S’il y avait une explication rationnelle à l’impérialisme assassin du président russe, je crois qu’il faudrait la chercher dans la hantise des images. Le récit de ma grand-mère est traumatique: il insiste pour être déposé, à défaut d’être dépassé. Les mémoires des êtres soviétiques regorgent de plaies à vif, de scènes impossibles à cicatriser. C’est au cœur de ce traumatisme collectif que Poutine a choisi de frapper, en répétant les mêmes images, les mêmes motifs.
Une guerre dont il est interdit de dire le nom
Contrairement à l’Allemagne qui entreprit une dénazification, la Russie n’a jamais déconstruit son Histoire.

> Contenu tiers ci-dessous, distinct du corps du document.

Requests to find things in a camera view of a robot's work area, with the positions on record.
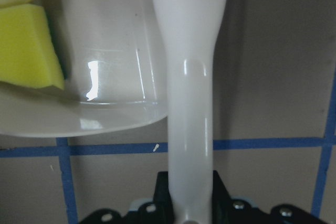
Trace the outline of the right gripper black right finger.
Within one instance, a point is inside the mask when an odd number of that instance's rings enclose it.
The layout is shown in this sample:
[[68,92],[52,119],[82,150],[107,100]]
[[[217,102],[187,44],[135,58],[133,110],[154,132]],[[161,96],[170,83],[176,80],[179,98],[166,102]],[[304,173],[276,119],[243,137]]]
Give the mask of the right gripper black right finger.
[[217,171],[213,172],[213,223],[325,223],[291,204],[274,206],[269,213],[241,198],[232,198]]

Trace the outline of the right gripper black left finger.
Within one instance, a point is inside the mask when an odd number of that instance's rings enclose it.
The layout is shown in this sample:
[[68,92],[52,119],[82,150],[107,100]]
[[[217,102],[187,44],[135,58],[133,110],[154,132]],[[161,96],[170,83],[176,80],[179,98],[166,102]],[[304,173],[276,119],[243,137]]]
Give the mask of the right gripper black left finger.
[[98,209],[80,223],[173,223],[174,220],[168,172],[159,172],[152,200],[142,203],[136,210],[129,210],[124,216],[113,209]]

En témoigne la liquidation récente de Mémorial international, qui prenait soin de la mémoire des crimes soviétiques. Aujourd’hui, Poutine mène une guerre dont il interdit de dire le nom. Il cherche à effacer un peuple, il cherche à effacer une culture, il cherche à effacer le souvenir même de ce peuple et de cette culture.
Lorsqu’un traumatisme n’est pas soigné, il se répète. C’est un cycle sans fin, tous les psychologues vous le diront: la violence historique obéit aux mêmes schémas que la violence familiale. A entendre le discours belliqueux de Poutine, la Russie serait une mère méprisée, dont l’amour aurait été rejeté par son enfant ingrat. Elle est en réalité muselée par un père illégitime, ivre de domination, qui nie le droit à la séparation, viole et tue ce qui lui échappe. Le président russe se comporte comme un amant possessif et jaloux qui commet un féminicide. Paranoïaque comme beaucoup de citoyens façonnés par le système soviétique, entré en guerre contre ses ennemis extérieurs mais aussi intérieurs, il détruit aujourd’hui tout ce qui rappelle que l’autre est un autre. Et instrumentalise le passé pour le rendre aussi écrasant qu’un tank.